卡维地洛减弱肥厚心肌能量代谢向胚胎型转换的分子机制

目的 :观察压力负荷性大鼠肥厚心肌能量代谢的转换模式及卡维地洛的作用 ,探讨卡维地洛减弱压力负荷性心肌能量代谢胚胎型转换的分子调控机制。方法 :用卡维地洛治疗腹主动脉缩窄术后 4周的雄性 Waster大鼠 ,治疗 12周后观察假手术组、腹主动脉缩窄组和卡维地洛干预组大鼠血流动力学参数、心室重构指标、血清和心肌游离脂肪酸的含量及肌型肉毒碱棕榈酰转移酶 I（ M-CPT-I）和中链脂酰辅酶 A脱氢酶 （ MCAD） m RNA的表达变化。结果 :术后 16周大鼠左室心肌明显肥厚 ,血清和心肌游离脂肪酸的含量增加 ,左室肥厚心肌 M-CPT-I和MCAD m RNA的表达下调。卡维地洛治疗 12周后能够明显改善上述变化。
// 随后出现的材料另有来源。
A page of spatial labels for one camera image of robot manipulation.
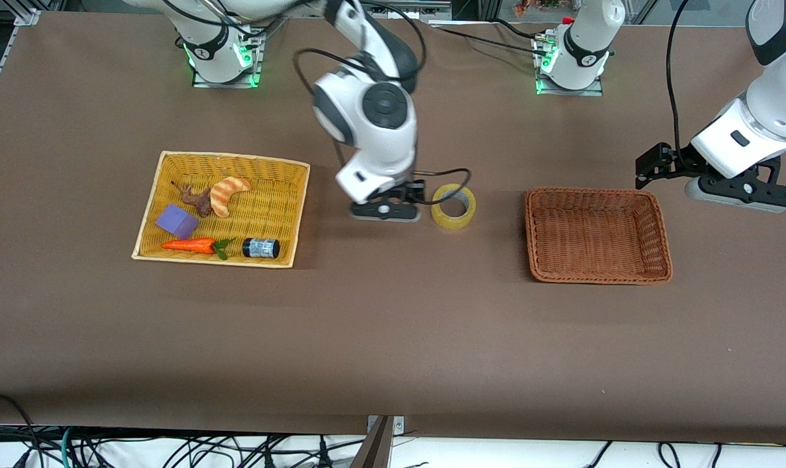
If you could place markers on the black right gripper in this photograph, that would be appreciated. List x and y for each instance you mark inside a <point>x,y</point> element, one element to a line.
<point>411,191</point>

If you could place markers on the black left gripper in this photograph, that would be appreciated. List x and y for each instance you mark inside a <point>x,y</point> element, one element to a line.
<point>680,160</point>

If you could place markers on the clear yellowish tape roll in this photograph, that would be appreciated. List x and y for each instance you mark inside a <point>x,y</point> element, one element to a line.
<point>451,223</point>

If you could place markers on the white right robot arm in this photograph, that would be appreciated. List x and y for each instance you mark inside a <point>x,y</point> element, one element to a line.
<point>379,136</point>

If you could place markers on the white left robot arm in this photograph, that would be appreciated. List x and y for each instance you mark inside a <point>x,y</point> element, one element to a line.
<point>783,84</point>

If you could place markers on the brown wicker basket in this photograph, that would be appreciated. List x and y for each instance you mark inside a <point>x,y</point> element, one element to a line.
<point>594,234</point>

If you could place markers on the yellow wicker basket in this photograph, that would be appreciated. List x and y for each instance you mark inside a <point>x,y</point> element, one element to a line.
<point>295,195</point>

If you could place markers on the brown table cover sheet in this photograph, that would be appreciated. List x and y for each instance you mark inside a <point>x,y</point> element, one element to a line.
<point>419,325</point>

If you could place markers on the small black can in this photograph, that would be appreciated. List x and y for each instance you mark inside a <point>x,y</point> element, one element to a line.
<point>261,248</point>

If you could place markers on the colourful background object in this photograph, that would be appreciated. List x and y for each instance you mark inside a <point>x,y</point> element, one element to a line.
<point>539,6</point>

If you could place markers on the toy croissant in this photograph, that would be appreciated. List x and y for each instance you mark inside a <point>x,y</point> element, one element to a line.
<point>222,198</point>

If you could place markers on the brown animal figure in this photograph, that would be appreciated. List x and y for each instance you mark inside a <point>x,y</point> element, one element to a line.
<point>203,205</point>

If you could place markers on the orange toy carrot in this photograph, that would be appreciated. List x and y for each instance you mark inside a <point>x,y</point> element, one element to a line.
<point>191,245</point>

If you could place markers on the purple cube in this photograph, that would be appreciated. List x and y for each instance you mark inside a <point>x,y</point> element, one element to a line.
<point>175,220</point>

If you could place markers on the grey slanted bar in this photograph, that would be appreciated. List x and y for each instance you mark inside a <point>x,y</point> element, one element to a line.
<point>373,452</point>

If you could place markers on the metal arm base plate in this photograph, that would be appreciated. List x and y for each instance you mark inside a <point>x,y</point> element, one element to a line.
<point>227,84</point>
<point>568,93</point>

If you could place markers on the aluminium frame profile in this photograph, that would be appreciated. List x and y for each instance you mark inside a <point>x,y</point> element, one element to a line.
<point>432,8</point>

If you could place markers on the small metal bracket plate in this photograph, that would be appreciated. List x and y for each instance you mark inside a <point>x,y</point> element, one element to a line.
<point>399,424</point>

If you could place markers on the aluminium table edge rail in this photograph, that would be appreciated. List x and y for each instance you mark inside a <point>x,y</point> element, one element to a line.
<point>27,18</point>

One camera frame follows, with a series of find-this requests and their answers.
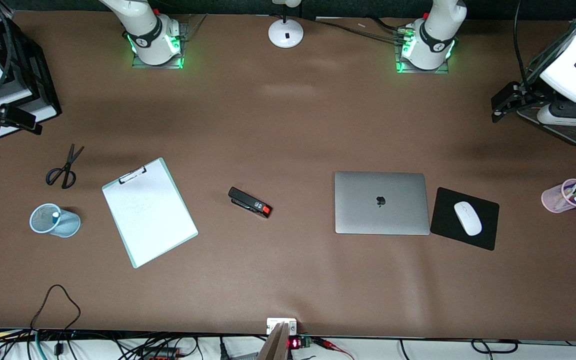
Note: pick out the black stacked letter tray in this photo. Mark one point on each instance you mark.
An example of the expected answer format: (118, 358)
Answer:
(43, 95)

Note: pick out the white round-based desk stand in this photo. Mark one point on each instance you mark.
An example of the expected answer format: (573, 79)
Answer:
(286, 34)

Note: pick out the white paper sheet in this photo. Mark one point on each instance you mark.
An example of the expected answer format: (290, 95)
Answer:
(153, 220)

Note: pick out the black mouse pad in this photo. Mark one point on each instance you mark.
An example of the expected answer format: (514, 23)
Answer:
(445, 220)

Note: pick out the white computer mouse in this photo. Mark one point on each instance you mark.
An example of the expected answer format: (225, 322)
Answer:
(468, 218)

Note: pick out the teal clipboard with metal clip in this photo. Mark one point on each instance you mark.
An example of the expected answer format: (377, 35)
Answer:
(119, 226)

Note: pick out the black scissors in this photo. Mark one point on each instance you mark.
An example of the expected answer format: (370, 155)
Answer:
(70, 161)

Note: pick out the aluminium camera pole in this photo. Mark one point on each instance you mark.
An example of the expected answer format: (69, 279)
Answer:
(275, 345)

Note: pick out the grey laptop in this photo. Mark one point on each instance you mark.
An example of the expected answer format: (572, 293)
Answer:
(368, 210)

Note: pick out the red LED module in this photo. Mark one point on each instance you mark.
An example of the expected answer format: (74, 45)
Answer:
(295, 343)

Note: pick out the light blue mesh pen cup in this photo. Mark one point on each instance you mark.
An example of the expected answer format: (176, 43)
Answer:
(68, 226)

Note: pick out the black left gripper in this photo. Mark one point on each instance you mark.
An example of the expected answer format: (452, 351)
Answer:
(529, 94)

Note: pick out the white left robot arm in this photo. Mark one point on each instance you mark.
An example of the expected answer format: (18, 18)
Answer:
(435, 40)

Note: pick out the pink translucent pen cup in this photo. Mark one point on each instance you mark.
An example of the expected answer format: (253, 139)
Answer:
(553, 200)

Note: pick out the blue marker with white cap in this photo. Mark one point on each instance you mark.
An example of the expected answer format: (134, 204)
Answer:
(56, 215)

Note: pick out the white pole base plate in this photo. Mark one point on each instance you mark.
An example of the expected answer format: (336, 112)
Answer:
(292, 326)

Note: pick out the black stapler with red end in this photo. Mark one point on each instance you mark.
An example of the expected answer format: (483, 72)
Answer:
(248, 201)

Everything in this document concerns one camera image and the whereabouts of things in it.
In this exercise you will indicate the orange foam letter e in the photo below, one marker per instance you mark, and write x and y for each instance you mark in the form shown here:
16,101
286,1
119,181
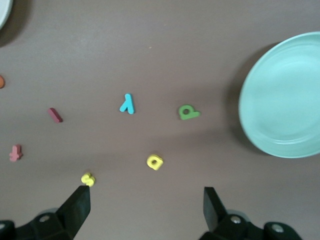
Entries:
1,82

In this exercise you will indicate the green plate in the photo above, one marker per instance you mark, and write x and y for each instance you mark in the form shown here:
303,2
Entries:
282,100

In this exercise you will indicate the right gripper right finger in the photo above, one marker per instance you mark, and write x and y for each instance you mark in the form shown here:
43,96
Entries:
212,210

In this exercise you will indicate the green foam letter p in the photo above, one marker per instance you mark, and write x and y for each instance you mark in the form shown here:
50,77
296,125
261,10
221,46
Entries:
192,115

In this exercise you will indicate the teal foam letter y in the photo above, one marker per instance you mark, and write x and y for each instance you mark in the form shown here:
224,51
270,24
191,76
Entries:
129,106

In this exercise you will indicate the yellow foam letter a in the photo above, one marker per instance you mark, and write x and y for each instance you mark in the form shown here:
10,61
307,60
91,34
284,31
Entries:
159,165

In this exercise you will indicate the cream white plate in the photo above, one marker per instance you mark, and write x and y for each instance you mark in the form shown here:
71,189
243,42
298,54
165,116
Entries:
3,12

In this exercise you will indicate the dark red letter i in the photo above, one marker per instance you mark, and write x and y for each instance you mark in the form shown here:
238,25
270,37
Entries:
55,115

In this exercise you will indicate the pink foam letter f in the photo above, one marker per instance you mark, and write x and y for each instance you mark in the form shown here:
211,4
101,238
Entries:
15,153

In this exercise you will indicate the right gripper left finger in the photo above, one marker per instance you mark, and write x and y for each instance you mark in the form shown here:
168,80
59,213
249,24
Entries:
75,207

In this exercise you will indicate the yellow foam letter s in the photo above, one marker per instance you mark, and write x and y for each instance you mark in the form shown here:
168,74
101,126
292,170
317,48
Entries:
88,179
结论 :压力负荷性大鼠肥厚心肌能量代谢模式发生胚胎型转换 ;卡维地洛能够减少左室心肌脂肪酸氧化限速酶和关键酶的基因表达 ,减弱心肌胚胎型能量代谢的转换

Molecular mechanism of Carvedilol on attenuating the reversion back towards fetal energy metabolism occurring with the development of cardiac hypertrophy

AIM: To study the reversion of the metabolic gene expression pattern of hypertrophic cardiac muscle and role of Carvedilol, and to explore the molecular regulation mechanism of Carvedilol on attenuating the reversion back towards fetal energy metabolism occurring with the development of cardiac hypertrophy. METHODS: A model of hypertrophy induced by coarctation of abdominal aorta(CAA) in male wistar rats was used to investigate the hemodynamics, ventricular remodeling parameters, free fatty acid in blood serum and cardiac myocyte and expressions of muscle carnitine palmitoyltransferase I( M CPT I)and medium chain acyl CoA dehydrogenase (MCAD) mRNA in the experimental animals at 16 week after operation(CAA) and sham operation(SH) and Carvedilol intervention group(CAR). RESULTS: The left ventricle showed significant hypertrophy 16 weeks after the operation, fatty acids accumulated significantly and levels of M CPT I and MCAD mRNA continued to be downregulated during hypertrophic growth. Carvedilol could attenuate these changes after 12 week therapy. CONCLUSION: Pressure overload downregulates expression of rate limiting enzyme and key enzyme of fatty acid oxidation, leading to the metabolic fetal switch of energy substrate. Carvedilol attenuates this reversion of the metabolic gene expression pattern towards fetal levels through up regulating expressions of M CPT I and MCAD mRNA.